» **Work item**
For the entries below, print exactly the lines between the line holding "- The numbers" and the line holding "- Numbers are", inclusive, and nothing else.

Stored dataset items
..........
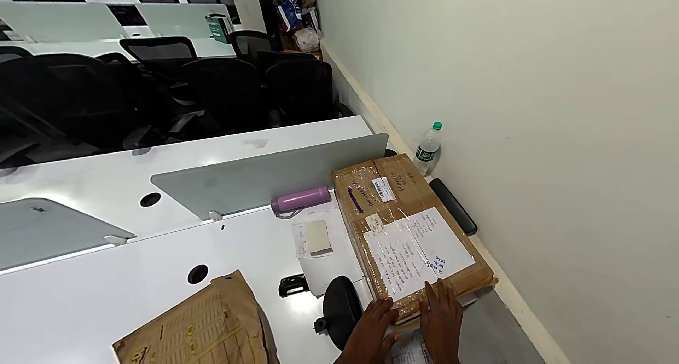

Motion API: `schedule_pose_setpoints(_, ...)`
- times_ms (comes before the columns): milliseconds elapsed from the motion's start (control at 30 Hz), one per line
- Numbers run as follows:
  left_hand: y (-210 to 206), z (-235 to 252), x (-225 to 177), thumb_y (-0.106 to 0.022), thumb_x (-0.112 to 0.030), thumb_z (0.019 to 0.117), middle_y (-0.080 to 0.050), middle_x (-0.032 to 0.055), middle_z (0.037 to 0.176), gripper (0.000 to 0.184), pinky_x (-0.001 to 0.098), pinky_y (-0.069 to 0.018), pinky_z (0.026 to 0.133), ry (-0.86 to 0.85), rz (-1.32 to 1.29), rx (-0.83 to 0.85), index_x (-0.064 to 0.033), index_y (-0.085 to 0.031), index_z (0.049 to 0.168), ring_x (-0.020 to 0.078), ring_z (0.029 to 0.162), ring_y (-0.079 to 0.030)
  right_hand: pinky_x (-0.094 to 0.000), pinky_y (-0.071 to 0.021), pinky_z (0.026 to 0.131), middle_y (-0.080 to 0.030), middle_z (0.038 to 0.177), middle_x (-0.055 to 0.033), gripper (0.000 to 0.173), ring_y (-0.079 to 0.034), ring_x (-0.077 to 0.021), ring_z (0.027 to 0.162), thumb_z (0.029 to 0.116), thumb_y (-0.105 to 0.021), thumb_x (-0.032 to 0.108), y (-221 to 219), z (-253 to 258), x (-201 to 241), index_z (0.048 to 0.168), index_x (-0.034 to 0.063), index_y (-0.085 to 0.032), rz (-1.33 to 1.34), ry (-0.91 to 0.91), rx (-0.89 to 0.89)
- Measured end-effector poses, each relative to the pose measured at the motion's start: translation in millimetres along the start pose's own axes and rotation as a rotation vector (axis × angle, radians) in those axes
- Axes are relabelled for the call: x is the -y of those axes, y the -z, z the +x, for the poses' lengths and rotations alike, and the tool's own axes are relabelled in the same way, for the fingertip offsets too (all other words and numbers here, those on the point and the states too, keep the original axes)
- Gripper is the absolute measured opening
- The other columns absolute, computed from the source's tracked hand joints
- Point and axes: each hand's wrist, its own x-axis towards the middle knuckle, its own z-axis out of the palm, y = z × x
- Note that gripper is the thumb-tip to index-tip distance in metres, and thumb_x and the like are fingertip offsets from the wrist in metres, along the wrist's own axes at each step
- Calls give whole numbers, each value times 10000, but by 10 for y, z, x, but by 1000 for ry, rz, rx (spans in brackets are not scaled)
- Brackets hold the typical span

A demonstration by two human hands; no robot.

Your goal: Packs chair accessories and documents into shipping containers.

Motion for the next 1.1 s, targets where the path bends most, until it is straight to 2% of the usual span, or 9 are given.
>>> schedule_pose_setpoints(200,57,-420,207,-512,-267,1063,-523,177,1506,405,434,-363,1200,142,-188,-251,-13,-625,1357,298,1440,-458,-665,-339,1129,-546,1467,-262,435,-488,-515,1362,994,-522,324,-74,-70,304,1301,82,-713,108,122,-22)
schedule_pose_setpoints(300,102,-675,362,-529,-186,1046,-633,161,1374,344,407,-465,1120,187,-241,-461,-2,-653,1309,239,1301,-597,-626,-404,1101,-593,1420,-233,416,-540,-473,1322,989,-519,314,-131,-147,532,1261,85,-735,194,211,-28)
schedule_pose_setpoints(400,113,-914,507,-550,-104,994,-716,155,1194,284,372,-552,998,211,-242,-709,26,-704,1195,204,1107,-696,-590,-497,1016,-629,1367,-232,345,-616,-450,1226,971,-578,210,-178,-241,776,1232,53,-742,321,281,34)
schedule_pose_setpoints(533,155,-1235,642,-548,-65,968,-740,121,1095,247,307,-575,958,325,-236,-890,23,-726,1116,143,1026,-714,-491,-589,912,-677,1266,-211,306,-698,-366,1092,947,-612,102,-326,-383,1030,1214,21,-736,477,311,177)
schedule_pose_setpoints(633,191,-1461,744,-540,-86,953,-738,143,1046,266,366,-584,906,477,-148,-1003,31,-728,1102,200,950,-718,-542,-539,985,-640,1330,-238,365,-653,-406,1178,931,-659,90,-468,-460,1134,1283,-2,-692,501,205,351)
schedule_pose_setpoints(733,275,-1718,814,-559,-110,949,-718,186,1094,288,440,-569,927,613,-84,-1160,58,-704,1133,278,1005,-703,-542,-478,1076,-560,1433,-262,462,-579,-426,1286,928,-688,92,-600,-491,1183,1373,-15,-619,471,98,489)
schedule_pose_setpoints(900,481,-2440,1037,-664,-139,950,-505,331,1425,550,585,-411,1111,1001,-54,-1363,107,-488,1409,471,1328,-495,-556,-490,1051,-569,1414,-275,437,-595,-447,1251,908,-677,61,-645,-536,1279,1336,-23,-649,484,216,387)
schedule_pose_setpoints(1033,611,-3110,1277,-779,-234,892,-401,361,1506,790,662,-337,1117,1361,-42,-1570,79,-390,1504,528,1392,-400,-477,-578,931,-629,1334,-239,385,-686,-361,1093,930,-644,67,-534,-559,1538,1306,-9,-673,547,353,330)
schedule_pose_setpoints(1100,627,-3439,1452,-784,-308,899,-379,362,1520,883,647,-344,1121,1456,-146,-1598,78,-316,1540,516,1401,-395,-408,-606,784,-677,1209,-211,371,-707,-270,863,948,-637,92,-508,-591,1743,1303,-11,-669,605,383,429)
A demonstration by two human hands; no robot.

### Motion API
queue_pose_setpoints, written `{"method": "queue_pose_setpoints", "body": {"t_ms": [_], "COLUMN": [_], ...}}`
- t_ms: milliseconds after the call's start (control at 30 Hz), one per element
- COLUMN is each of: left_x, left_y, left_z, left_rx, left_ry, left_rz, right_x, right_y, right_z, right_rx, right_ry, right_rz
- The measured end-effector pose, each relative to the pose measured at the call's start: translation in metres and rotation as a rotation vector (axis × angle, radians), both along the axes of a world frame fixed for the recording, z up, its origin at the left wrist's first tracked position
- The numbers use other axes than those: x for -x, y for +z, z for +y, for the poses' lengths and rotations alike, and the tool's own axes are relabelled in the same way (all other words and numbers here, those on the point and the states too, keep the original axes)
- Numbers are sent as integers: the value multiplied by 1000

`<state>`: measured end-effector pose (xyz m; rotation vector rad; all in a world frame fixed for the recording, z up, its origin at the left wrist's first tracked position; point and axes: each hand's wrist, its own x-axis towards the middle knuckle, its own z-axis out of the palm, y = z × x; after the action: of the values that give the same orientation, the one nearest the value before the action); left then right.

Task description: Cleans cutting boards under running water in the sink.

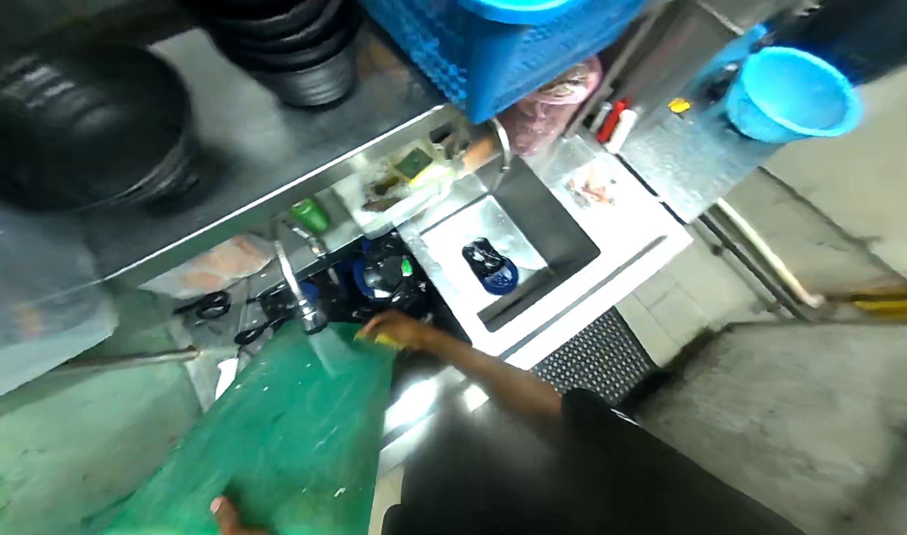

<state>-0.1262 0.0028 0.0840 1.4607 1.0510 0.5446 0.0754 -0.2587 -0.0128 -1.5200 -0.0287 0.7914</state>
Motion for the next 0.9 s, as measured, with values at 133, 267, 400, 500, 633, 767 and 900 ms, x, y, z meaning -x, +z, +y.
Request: {"method": "queue_pose_setpoints", "body": {"t_ms": [133, 267, 400, 500, 633, 767, 900], "left_x": [-17, -23, -20, -13, 5, 32, 71], "left_y": [16, 17, 16, 9, -5, -31, -74], "left_z": [-11, -12, -10, -5, -2, 2, 6], "left_rx": [72, 96, 141, 153, 159, 184, 246], "left_ry": [85, 94, 155, 169, 184, 212, 223], "left_rz": [-20, -64, -89, -118, -101, -49, -71], "right_x": [-91, -173, -174, -104, 5, 5, -38], "right_y": [47, 75, 62, 3, -54, -58, -92], "right_z": [-2, -9, -6, 28, 92, 150, 193], "right_rx": [-192, -538, -355, -174, -109, -526, -798], "right_ry": [-331, -749, -936, -669, -272, -500, -601], "right_rz": [85, 116, 61, -34, 510, 739, 673]}}
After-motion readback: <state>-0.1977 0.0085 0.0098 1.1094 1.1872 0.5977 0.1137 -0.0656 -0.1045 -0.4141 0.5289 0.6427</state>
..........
» **Result for this exercise**
- The numbers use other axes than those: x for -x, y for +z, z for +y, for the poses' lengths and rotations alike, and the tool's own axes are relabelled in the same way (all other words and numbers here, those on the point and the states too, keep the original axes)
- Numbers are sent as integers: the value multiplied by 1000

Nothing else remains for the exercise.